Set down the data that follows again, exactly as written.

• [SOURCE MATERIAL]:
/---

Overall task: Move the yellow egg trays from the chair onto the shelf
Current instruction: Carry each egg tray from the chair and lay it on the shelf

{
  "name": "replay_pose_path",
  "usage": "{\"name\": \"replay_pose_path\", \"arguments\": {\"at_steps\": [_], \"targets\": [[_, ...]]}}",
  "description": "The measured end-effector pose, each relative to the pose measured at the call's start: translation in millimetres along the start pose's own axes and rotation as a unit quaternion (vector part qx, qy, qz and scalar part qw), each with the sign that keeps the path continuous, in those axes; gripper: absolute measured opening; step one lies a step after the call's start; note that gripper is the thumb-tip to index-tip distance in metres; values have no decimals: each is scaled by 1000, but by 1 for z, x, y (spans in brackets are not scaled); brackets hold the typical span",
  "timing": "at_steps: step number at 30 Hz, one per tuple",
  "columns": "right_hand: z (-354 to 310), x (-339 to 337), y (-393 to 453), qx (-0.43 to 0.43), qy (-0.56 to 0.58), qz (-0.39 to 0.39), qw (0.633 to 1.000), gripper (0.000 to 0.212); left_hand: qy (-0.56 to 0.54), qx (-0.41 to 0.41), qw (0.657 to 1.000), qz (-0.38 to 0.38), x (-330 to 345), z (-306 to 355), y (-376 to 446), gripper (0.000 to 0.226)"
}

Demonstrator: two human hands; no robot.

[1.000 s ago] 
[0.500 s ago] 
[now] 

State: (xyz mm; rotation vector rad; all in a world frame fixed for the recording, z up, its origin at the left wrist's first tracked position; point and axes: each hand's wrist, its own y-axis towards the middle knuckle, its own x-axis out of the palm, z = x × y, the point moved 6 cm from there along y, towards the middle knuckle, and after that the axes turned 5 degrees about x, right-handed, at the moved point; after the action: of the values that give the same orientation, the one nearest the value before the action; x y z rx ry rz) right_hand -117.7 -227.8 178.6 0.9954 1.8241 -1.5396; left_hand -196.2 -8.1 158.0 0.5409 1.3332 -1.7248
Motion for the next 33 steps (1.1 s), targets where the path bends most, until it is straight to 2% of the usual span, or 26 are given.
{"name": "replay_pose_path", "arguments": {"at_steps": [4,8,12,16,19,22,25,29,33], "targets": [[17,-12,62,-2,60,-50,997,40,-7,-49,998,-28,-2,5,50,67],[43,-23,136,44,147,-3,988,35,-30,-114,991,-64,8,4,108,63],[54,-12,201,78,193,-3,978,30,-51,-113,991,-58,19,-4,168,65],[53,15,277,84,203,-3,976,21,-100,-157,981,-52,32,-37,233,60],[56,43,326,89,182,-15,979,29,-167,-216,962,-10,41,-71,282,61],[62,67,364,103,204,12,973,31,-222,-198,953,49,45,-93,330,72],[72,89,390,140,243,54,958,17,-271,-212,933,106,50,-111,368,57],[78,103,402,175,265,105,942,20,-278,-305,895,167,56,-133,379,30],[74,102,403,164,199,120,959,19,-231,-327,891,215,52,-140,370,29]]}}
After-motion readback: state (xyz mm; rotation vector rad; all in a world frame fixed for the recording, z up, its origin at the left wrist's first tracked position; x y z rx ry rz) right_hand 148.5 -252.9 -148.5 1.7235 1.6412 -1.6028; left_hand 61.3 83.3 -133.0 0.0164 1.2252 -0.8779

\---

• [TASK SOLUTION]:
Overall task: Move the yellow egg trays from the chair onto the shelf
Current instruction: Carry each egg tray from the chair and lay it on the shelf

{
  "name": "replay_pose_path",
  "usage": "{\"name\": \"replay_pose_path\", \"arguments\": {\"at_steps\": [_], \"targets\": [[_, ...]]}}",
  "description": "The measured end-effector pose, each relative to the pose measured at the call's start: translation in millimetres along the start pose's own axes and rotation as a unit quaternion (vector part qx, qy, qz and scalar part qw), each with the sign that keeps the path continuous, in those axes; gripper: absolute measured opening; step one lies a step after the call's start; note that gripper is the thumb-tip to index-tip distance in metres; values have no decimals: each is scaled by 1000, but by 1 for z, x, y (spans in brackets are not scaled); brackets hold the typical span",
  "timing": "at_steps: step number at 30 Hz, one per tuple",
  "columns": "right_hand: z (-354 to 310), x (-339 to 337), y (-393 to 453), qx (-0.43 to 0.43), qy (-0.56 to 0.58), qz (-0.39 to 0.39), qw (0.633 to 1.000), gripper (0.000 to 0.212); left_hand: qy (-0.56 to 0.54), qx (-0.41 to 0.41), qw (0.657 to 1.000), qz (-0.38 to 0.38), x (-330 to 345), z (-306 to 355), y (-376 to 446), gripper (0.000 to 0.226)"
}

Demonstrator: two human hands; no robot.

[1.000 s ago] 
[0.500 s ago] 
[now] 

State: (xyz mm; rotation vector rad; all in a world frame fixed for the recording, z up, its origin at the left wrist's first tracked position; point and axes: each hand's wrist, its own y-axis towards the middle knuckle, its own x-axis out of the palm, z = x × y, the point moved 6 cm from there along y, towards the middle knuckle, and after that the axes turned 5 degrees about x, right-handed, at the moved point; after the action: of the values that give the same orientation, the one nearest the value before the action; x y z rx ry rz) right_hand -117.7 -227.8 178.6 0.9954 1.8241 -1.5396; left_hand -196.2 -8.1 158.0 0.5409 1.3332 -1.7248
Motion for the next 33 steps (1.1 s), targets where the path bends most, until it is straight to 2% of the usual span, or 26 are given.
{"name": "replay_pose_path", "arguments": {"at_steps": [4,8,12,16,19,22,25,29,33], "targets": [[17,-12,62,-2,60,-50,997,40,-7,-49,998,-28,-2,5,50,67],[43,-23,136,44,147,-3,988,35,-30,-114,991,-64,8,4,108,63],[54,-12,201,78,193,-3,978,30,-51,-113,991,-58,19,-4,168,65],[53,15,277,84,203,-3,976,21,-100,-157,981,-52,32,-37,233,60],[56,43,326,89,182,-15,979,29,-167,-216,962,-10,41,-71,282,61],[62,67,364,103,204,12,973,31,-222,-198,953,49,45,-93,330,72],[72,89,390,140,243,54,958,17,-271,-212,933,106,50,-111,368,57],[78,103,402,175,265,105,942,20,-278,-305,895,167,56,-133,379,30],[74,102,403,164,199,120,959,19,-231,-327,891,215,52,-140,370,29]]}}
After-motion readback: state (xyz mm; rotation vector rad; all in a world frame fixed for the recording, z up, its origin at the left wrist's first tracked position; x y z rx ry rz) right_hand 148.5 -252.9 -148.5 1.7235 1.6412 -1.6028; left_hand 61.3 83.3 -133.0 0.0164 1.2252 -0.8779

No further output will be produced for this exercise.